Task:
Look below for the line that contains "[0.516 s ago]" and the line that contains "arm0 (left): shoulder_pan", then restate both of them and every line in between, exactly. No picture goes in the copy.
◇ ◇ ◇ ◇
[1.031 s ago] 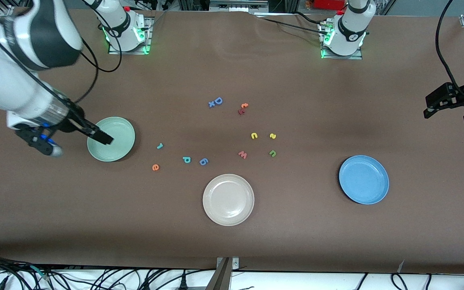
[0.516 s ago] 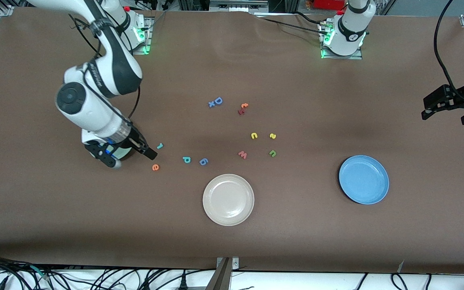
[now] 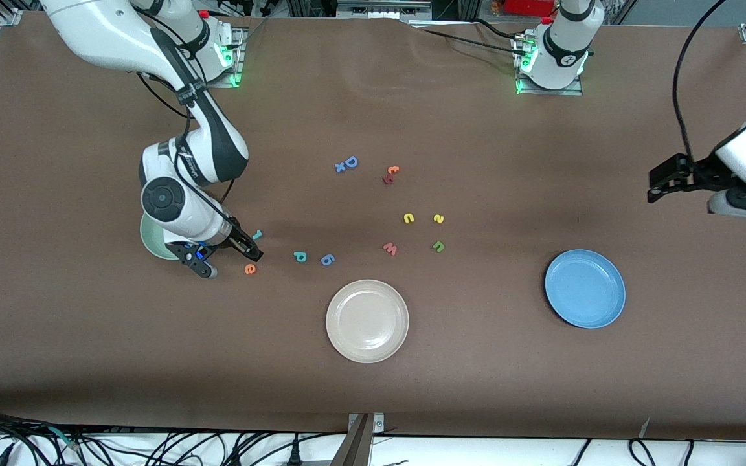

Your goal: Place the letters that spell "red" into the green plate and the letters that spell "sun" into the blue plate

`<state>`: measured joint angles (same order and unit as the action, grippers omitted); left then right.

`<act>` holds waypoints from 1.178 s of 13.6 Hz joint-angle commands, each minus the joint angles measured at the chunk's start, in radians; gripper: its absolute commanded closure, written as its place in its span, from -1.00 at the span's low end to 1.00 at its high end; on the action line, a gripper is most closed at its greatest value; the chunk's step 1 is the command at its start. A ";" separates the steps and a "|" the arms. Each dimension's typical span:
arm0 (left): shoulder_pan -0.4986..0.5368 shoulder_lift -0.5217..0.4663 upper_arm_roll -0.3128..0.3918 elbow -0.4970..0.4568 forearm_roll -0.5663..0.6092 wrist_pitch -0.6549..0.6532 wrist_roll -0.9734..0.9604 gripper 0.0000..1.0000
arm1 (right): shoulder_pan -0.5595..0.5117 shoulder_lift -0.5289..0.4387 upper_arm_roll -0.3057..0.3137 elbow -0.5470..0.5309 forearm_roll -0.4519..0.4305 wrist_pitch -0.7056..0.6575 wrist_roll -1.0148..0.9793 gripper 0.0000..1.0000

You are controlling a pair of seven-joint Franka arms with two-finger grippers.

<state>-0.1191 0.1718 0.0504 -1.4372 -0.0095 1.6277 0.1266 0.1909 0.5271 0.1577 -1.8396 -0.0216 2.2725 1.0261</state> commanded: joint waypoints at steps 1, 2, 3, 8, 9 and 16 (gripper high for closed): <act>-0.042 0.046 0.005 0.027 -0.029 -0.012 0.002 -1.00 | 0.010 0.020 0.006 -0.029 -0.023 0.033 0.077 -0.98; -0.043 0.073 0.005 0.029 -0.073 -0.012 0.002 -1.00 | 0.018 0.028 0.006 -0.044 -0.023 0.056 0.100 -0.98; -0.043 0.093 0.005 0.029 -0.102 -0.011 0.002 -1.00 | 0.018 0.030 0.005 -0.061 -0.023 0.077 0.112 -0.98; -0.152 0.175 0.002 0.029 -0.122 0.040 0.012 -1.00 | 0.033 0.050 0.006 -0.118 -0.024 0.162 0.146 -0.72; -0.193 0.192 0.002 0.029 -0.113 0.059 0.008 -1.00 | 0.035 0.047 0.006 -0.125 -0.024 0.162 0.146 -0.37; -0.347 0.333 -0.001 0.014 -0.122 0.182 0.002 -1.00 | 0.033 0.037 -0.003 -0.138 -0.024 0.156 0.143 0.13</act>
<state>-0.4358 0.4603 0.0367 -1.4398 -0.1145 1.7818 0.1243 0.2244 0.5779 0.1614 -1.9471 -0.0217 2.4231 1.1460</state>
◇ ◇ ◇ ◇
Response to this exercise:
[0.516 s ago] 
[now] 

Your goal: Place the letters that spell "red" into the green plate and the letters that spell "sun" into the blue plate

`<state>`: measured joint angles (same order and unit as the action, grippers omitted); left then right.

`<act>` holds waypoints from 1.178 s of 13.6 Hz joint-angle commands, each minus the joint angles measured at the chunk's start, in radians; gripper: its absolute commanded closure, written as its place in its span, from -1.00 at the span's low end to 1.00 at its high end; on the action line, a gripper is most closed at its greatest value; the chunk's step 1 is the command at its start. A ";" separates the steps and a "|" the arms. Each dimension's typical span:
arm0 (left): shoulder_pan -0.4986..0.5368 shoulder_lift -0.5217..0.4663 upper_arm_roll -0.3128..0.3918 elbow -0.4970..0.4568 forearm_roll -0.5663..0.6092 wrist_pitch -0.6549..0.6532 wrist_roll -0.9734..0.9604 gripper 0.0000..1.0000

Nothing else remains for the exercise.